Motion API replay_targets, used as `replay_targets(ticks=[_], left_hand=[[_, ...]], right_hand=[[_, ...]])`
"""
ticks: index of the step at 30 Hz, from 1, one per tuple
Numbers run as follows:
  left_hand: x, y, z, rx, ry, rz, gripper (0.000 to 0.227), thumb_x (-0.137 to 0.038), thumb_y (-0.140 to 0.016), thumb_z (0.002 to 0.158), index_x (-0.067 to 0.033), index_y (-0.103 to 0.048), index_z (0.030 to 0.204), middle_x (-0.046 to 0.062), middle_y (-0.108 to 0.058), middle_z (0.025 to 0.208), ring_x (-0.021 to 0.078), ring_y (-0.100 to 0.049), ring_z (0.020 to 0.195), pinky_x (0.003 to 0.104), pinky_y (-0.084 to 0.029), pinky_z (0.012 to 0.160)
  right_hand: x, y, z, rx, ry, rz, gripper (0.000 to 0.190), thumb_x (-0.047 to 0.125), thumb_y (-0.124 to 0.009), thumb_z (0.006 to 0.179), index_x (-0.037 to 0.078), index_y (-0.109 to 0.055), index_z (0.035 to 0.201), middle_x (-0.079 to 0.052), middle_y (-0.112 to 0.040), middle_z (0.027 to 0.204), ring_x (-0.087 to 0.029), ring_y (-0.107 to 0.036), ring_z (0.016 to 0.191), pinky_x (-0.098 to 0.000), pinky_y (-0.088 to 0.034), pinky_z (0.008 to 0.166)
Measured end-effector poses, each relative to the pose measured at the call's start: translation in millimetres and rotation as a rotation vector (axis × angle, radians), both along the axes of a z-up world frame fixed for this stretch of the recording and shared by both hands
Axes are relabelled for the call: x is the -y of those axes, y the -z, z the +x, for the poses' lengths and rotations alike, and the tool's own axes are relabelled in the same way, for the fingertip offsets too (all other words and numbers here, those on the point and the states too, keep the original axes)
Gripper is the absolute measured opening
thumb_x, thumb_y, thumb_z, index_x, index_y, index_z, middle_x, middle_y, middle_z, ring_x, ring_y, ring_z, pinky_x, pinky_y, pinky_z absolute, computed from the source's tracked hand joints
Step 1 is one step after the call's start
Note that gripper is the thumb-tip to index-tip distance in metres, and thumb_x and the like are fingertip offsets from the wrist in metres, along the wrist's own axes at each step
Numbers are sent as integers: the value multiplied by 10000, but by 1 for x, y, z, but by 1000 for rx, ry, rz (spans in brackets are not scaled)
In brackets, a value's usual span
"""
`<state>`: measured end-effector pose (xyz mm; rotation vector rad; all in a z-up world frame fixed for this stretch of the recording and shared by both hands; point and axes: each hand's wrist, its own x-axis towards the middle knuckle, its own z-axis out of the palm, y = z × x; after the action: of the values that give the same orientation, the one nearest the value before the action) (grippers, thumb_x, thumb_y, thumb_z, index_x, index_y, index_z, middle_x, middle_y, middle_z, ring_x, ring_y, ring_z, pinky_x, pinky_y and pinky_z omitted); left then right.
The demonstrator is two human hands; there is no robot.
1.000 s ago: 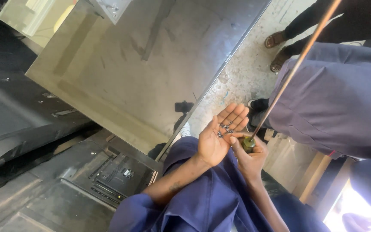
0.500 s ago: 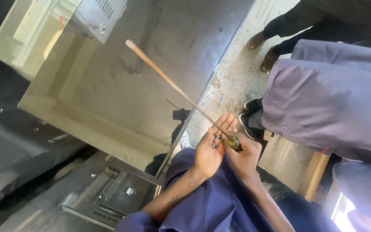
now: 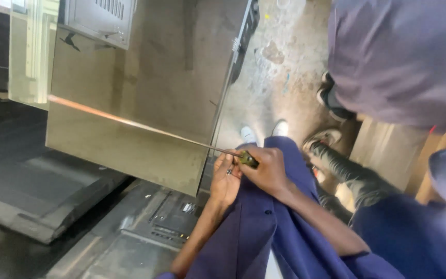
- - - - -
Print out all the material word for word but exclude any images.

Motion API replay_targets, used as `replay_targets(ticks=[_], left_hand=[[_, ...]], right_hand=[[_, ...]])`
"""
ticks: index of the step at 30 Hz, from 1, one per tuple
Numbers run as follows:
  left_hand: x, y, z, rx, ry, rz, gripper (0.000 to 0.227), thumb_x (-0.137 to 0.038), thumb_y (-0.140 to 0.016), thumb_z (0.002 to 0.158), index_x (-0.067 to 0.033), index_y (-0.103 to 0.048), index_z (0.030 to 0.204), middle_x (-0.046 to 0.062), middle_y (-0.108 to 0.058), middle_z (0.025 to 0.208), ring_x (-0.021 to 0.078), ring_y (-0.100 to 0.049), ring_z (0.020 to 0.195), pinky_x (0.003 to 0.104), pinky_y (-0.084 to 0.029), pinky_z (0.012 to 0.160)
  right_hand: x, y, z, rx, ry, rz, gripper (0.000 to 0.190), thumb_x (-0.047 to 0.125), thumb_y (-0.124 to 0.009), thumb_z (0.006 to 0.179), index_x (-0.037 to 0.078), index_y (-0.109 to 0.055), index_z (0.035 to 0.201), middle_x (-0.079 to 0.052), middle_y (-0.112 to 0.040), middle_z (0.027 to 0.204), ring_x (-0.087 to 0.029), ring_y (-0.107 to 0.036), ring_z (0.016 to 0.191), pinky_x (-0.098 to 0.000), pinky_y (-0.088 to 0.034), pinky_z (0.008 to 0.166)
Measured end-effector poses, each relative to the pose measured at the call's start: translation in millimetres and rotation as a rotation vector (axis × angle, radians), both along the axes of a z-up world frame fixed for this stretch of the recording and shared by both hands
Axes are relabelled for the call: x is the -y of those axes, y the -z, z the +x, for the poses' lengths and rotations alike, and the tool's own axes are relabelled in the same way, for the fingertip offsets too (all other words and numbers here, those on the point and the states too, keep the original axes)
Gripper is the absolute measured opening
thumb_x, thumb_y, thumb_z, index_x, index_y, index_z, middle_x, middle_y, middle_z, ring_x, ring_y, ring_z, pinky_x, pinky_y, pinky_z absolute, computed from the source's tracked hand joints
Step 1 is one step after the call's start
Note that gripper is the thumb-tip to index-tip distance in metres, and thumb_x and the like are fingertip offsets from the wrist in metres, along the wrist's own axes at each step
Numbers are sent as integers: the value multiplied by 10000, but by 1 for x, y, z, but by 1000 for rx, ry, rz (spans in brackets are not scaled)
In brackets, a value's usual span
"""
`<state>`: measured end-effector pose (xyz mm; rotation vector rad; all in a z-up world frame fixed for this stretch of the recording and shared by both hands; point and axes: each hand's wrist, its own x-axis towards the middle knuckle, its own z-axis out of the palm, y = z × x; after the action: of the values that give the same orientation, the one nearest the value before the action) (grippers, thumb_x, thumb_y, thumb_z, index_x, index_y, index_z, middle_x, middle_y, middle_z, ring_x, ring_y, ring_z, pinky_x, pinky_y and pinky_z omitted); left then right.
The demonstrator is two human hands; there is no robot.
1.000 s ago: 
0.500 s ago: 
now: 

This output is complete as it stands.